[Opening INFORMATION SUPPLIED section]

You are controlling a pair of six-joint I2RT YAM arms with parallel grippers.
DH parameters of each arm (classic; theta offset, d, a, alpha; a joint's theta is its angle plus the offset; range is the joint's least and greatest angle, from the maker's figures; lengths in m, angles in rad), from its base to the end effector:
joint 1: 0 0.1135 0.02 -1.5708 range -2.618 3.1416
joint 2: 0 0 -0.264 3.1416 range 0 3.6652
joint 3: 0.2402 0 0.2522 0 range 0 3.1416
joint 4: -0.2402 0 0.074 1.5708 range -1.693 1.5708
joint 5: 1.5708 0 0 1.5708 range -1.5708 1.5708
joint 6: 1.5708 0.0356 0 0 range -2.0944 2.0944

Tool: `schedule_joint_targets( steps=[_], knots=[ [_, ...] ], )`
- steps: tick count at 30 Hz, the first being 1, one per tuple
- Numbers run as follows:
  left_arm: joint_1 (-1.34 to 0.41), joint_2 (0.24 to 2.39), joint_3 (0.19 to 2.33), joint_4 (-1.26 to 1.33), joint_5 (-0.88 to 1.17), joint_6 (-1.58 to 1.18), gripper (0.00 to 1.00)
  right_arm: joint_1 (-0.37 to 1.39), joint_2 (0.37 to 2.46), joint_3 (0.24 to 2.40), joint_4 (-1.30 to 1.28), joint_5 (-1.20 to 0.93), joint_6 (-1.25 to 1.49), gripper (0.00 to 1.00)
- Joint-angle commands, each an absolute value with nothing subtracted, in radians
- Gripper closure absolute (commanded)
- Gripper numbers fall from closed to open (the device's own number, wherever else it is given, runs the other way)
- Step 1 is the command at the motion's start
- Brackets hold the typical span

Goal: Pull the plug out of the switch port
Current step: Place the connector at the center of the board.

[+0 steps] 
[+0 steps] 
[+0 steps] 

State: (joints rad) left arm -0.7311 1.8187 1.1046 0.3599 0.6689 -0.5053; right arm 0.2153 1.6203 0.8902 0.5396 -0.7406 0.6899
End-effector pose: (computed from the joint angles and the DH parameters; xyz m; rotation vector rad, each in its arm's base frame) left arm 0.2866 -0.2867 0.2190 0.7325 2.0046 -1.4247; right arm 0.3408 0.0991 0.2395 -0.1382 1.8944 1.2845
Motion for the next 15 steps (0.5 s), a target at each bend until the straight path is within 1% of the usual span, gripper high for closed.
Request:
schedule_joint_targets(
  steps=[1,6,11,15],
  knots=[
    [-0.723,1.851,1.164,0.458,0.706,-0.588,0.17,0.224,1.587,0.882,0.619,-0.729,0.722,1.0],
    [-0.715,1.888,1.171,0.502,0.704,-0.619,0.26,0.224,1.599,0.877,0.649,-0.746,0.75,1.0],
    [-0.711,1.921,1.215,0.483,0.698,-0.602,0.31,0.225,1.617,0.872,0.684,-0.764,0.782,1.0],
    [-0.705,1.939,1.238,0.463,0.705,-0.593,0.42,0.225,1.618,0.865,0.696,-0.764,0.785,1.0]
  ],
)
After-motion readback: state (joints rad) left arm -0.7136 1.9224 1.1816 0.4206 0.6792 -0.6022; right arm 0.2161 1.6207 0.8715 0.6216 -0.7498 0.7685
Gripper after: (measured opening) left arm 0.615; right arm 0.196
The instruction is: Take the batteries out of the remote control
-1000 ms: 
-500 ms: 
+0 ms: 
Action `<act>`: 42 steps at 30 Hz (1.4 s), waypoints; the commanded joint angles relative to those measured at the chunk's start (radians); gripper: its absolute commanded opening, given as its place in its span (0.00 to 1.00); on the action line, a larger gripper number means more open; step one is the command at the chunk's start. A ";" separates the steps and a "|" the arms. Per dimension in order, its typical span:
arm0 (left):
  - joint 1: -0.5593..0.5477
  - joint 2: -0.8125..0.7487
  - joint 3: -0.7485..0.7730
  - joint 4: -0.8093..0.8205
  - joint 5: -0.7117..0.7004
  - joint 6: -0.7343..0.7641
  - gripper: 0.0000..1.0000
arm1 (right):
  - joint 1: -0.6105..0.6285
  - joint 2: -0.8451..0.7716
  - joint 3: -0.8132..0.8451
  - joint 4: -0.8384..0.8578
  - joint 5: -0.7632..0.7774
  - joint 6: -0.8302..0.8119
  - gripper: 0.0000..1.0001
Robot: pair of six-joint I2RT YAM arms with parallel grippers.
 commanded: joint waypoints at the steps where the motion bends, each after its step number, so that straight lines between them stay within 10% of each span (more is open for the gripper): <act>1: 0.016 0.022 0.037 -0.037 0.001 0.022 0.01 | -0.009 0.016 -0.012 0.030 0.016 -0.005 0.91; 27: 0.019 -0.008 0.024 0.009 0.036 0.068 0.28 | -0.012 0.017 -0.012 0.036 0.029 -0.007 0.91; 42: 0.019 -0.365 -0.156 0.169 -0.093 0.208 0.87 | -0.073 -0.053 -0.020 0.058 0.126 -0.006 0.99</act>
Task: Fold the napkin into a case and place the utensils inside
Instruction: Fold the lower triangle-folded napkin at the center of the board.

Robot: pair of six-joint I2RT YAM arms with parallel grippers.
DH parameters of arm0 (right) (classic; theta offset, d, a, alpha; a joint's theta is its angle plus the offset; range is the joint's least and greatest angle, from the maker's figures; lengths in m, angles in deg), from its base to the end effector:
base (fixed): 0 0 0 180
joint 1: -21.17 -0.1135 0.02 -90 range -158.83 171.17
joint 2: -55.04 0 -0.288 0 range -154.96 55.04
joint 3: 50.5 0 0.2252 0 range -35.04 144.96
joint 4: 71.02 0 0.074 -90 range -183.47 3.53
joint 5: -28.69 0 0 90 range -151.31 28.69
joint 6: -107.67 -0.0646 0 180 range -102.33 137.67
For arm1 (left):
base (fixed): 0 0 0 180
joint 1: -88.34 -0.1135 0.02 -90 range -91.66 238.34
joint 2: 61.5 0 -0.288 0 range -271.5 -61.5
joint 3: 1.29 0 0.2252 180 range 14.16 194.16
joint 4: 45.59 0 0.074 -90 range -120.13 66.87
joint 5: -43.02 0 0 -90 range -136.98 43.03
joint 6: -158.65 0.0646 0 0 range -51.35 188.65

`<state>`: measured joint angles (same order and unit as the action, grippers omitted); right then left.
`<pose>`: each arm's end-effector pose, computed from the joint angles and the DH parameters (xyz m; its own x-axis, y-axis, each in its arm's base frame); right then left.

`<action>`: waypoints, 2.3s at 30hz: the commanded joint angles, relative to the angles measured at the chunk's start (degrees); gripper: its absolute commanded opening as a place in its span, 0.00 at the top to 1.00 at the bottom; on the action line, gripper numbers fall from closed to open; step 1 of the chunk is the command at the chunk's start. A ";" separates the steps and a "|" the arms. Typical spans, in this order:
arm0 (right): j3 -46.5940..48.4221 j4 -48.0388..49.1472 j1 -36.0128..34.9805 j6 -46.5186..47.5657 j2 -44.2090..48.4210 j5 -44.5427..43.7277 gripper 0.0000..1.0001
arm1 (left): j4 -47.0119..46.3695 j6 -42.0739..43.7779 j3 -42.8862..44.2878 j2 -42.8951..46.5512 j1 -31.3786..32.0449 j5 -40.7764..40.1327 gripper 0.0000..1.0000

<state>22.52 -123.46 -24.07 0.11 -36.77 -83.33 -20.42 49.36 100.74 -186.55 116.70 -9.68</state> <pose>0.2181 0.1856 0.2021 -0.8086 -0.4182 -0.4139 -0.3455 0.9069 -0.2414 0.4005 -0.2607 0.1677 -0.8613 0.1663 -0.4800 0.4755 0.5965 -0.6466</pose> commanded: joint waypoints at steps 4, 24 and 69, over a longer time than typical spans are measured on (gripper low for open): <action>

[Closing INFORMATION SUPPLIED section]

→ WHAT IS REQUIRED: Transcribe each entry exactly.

→ ANSWER BOX:
You are controlling a pair of six-joint I2RT YAM arms with parallel grippers.
DH parameters of each arm (classic; theta offset, d, a, alpha; a joint's theta is its angle plus the offset; range is the joint's least and greatest angle, from the maker's figures; lengths in m, angles in rad), from its base to the end effector:
joint 1: 0 0.1135 0.02 -1.5708 range -2.618 3.1416
joint 2: 0 0 -0.264 3.1416 range 0 3.6652
joint 3: 0.2402 0 0.2522 0 range 0 3.1416
joint 4: -0.2402 0 0.074 1.5708 range -1.693 1.5708
joint 5: 1.5708 0 0 1.5708 range -1.5708 1.5708
joint 6: 1.5708 0.0356 0 0 range -2.0944 2.0944

Tool: `schedule_joint_targets( steps=[_], knots=[ [_, ...] ], )`
- steps: tick count at 30 Hz, the first being 1, one per tuple
- Numbers run as follows:
  left_arm: joint_1 (-1.34 to 0.41), joint_2 (0.24 to 2.39), joint_3 (0.19 to 2.33), joint_4 (-1.26 to 1.33), joint_5 (-0.88 to 1.17), joint_6 (-1.58 to 1.18), gripper (0.00 to 1.00)
  right_arm: joint_1 (-0.37 to 1.39), joint_2 (0.37 to 2.46), joint_3 (0.24 to 2.40), joint_4 (-1.30 to 1.28), joint_5 (-1.20 to 0.93), joint_6 (-1.25 to 1.49), gripper (0.00 to 1.00)
- Joint-angle commands, each an absolute value with nothing subtracted, in radians
- Gripper closure absolute (commanded)
- Gripper numbers fall from closed to open (the device's own number, wherever else it is given, runs the other way)
- Step 1 is the command at the motion's start
- Brackets hold the typical span

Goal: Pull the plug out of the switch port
Current step: Place the connector at the center of the board.

[+0 steps] 
[+0 steps] 
[+0 steps] 

State: (joints rad) left arm -0.7311 1.8187 1.1046 0.3599 0.6689 -0.5053; right arm 0.2153 1.6203 0.8902 0.5396 -0.7406 0.6899
End-effector pose: (computed from the joint angles and the DH parameters; xyz m; rotation vector rad, each in its arm's base frame) left arm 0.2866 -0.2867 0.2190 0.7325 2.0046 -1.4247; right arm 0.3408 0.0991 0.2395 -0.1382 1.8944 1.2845
Motion for the next 15 steps (0.5 s), a target at each bend until the straight path is within 1% of the usual span, gripper high for closed.
Request:
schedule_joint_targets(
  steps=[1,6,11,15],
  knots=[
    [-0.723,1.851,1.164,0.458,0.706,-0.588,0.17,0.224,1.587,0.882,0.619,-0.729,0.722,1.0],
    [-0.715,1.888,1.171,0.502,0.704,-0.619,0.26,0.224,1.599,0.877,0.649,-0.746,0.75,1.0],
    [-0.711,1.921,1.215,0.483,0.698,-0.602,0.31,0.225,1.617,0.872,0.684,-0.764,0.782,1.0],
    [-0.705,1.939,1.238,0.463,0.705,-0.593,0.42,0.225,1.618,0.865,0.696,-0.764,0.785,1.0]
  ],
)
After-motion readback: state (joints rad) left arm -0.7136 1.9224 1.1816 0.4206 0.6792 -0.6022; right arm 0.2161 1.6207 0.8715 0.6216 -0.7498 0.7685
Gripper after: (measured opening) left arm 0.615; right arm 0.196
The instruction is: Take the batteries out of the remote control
-1000 ms: 
-500 ms: 
+0 ms: 
Action `<act>`: 42 steps at 30 Hz (1.4 s), waypoints; the commanded joint angles relative to those measured at the chunk's start (radians); gripper: its absolute commanded opening, given as its place in its span (0.00 to 1.00); on the action line, a larger gripper number means more open; step one is the command at the chunk's start. A ";" separates the steps and a "|" the arms. Per dimension in order, its typical span:
arm0 (left):
  - joint 1: -0.5593..0.5477
  - joint 2: -0.8125..0.7487
  - joint 3: -0.7485..0.7730
  - joint 4: -0.8093..0.8205
  - joint 5: -0.7117..0.7004
  - joint 6: -0.7343..0.7641
  - gripper: 0.0000..1.0000
arm1 (right):
  - joint 1: -0.6105..0.6285
  - joint 2: -0.8451..0.7716
  - joint 3: -0.8132..0.8451
  - joint 4: -0.8384..0.8578
  - joint 5: -0.7632..0.7774
  - joint 6: -0.8302..0.8119
  - gripper: 0.0000..1.0001
Robot: pair of six-joint I2RT YAM arms with parallel grippers.
 commanded: joint waypoints at the steps where the motion bends, each after its step number, so that straight lines between them stay within 10% of each span (more is open for the gripper): <act>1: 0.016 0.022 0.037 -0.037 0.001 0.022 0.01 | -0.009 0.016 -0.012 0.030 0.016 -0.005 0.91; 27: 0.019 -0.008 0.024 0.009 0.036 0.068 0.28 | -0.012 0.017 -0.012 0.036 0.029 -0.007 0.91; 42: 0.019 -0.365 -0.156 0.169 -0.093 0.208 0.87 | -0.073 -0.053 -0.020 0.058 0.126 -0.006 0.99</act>
Task: Fold the napkin into a case and place the utensils inside
Instruction: Fold the lower triangle-folded napkin at the center of the board.

Robot: pair of six-joint I2RT YAM arms with parallel grippers.
DH parameters of arm0 (right) (classic; theta offset, d, a, alpha; a joint's theta is its angle plus the offset; range is the joint's least and greatest angle, from the maker's figures; lengths in m, angles in deg), from its base to the end effector:
base (fixed): 0 0 0 180
joint 1: -21.17 -0.1135 0.02 -90 range -158.83 171.17
joint 2: -55.04 0 -0.288 0 range -154.96 55.04
joint 3: 50.5 0 0.2252 0 range -35.04 144.96
joint 4: 71.02 0 0.074 -90 range -183.47 3.53
joint 5: -28.69 0 0 90 range -151.31 28.69
joint 6: -107.67 -0.0646 0 180 range -102.33 137.67
For arm1 (left):
base (fixed): 0 0 0 180
joint 1: -88.34 -0.1135 0.02 -90 range -91.66 238.34
joint 2: 61.5 0 -0.288 0 range -271.5 -61.5
joint 3: 1.29 0 0.2252 180 range 14.16 194.16
joint 4: 45.59 0 0.074 -90 range -120.13 66.87
joint 5: -43.02 0 0 -90 range -136.98 43.03
joint 6: -158.65 0.0646 0 0 range -51.35 188.65

`<state>`: measured joint angles (same order and unit as the action, grippers omitted); right then left.
`<pose>`: each arm's end-effector pose, computed from the joint angles and the DH parameters (xyz m; its own x-axis, y-axis, each in its arm's base frame); right then left.

`<action>`: waypoints, 2.3s at 30hz: the commanded joint angles, relative to the angles measured at the chunk's start (degrees); gripper: its absolute commanded opening as a place in its span, 0.00 at the top to 1.00 at the bottom; on the action line, gripper numbers fall from closed to open; step 1 of the chunk is the command at the chunk's start. A ";" separates the steps and a "|" the arms. Typical spans, in this order:
arm0 (right): j3 -46.5940..48.4221 j4 -48.0388..49.1472 j1 -36.0128..34.9805 j6 -46.5186..47.5657 j2 -44.2090..48.4210 j5 -44.5427..43.7277 gripper 0.0000..1.0001
arm1 (left): j4 -47.0119..46.3695 j6 -42.0739..43.7779 j3 -42.8862..44.2878 j2 -42.8951..46.5512 j1 -31.3786..32.0449 j5 -40.7764..40.1327 gripper 0.0000..1.0000

<state>22.52 -123.46 -24.07 0.11 -36.77 -83.33 -20.42 49.36 100.74 -186.55 116.70 -9.68</state> <pose>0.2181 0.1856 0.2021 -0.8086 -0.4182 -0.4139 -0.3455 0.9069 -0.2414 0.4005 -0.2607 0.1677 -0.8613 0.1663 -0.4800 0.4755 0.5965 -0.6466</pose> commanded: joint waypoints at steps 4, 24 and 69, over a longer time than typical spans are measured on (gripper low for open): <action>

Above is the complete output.